# [WHAT IS NEEDED]
Skip the pictures, and retype the data below in full, exactly.

# [STORED DATA]
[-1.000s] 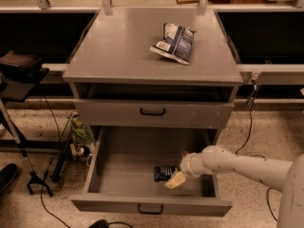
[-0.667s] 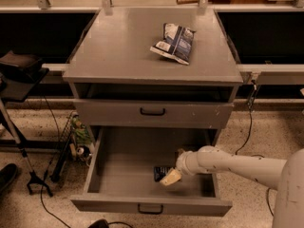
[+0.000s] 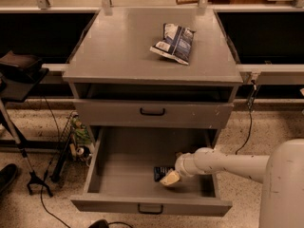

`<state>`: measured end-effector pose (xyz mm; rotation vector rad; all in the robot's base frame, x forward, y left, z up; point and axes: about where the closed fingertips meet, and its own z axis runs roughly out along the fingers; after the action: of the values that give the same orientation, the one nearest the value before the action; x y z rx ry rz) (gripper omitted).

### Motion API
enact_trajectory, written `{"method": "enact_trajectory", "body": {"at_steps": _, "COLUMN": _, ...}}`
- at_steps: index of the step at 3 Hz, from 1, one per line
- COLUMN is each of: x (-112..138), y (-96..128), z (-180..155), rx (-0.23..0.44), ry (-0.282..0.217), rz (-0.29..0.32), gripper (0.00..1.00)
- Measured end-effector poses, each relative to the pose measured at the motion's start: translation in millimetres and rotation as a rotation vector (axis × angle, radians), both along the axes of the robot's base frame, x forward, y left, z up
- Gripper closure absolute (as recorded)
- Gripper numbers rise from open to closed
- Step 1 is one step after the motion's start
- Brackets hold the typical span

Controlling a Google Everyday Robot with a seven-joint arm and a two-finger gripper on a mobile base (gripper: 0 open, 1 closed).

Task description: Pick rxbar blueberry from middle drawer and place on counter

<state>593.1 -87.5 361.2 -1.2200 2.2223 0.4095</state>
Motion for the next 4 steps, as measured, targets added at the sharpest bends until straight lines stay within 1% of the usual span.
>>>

# [EXERCISE RESULT]
[-1.000s] 
[-0.667s] 
[+0.000s] 

`<state>`: measured end-effector pose (xyz mm; rotation vector rad; all in the robot's base frame, x forward, y left, z up; point and axes: about where the closed fingertips meet, and its own z axis runs roughly out along the fingers; after the action: of the values that give the same orientation, the one nearest the value before the action; x y z rx ry rz) (gripper omitted).

### Motion API
enact_trajectory, written `{"method": "enact_trajectory", "body": {"at_steps": _, "COLUMN": _, ...}}`
- at_steps: index of the step at 3 Hz, from 1, one per line
- COLUMN is each of: x (-112..138), y (-96..128), z (-180..155), rx (-0.23..0.44), ry (-0.282..0.217), rz (-0.29..0.32), gripper (0.00..1.00)
- Measured end-effector poses, each relative to the pose measured at the motion's start: translation in millimetres and rotation as a rotation vector (axis × angle, radians), both along the axes of the robot's base frame, x forward, y left, z up
- Gripper closure absolute (as recorded)
- Gripper numbers rise from open to closed
- Step 1 is one step after the motion's start
- Brackets hold the typical span

Controlling a Google Everyday Robot with a seven-joint arm and a two-finger gripper on a mobile base (gripper: 0 open, 1 closed).

Task description: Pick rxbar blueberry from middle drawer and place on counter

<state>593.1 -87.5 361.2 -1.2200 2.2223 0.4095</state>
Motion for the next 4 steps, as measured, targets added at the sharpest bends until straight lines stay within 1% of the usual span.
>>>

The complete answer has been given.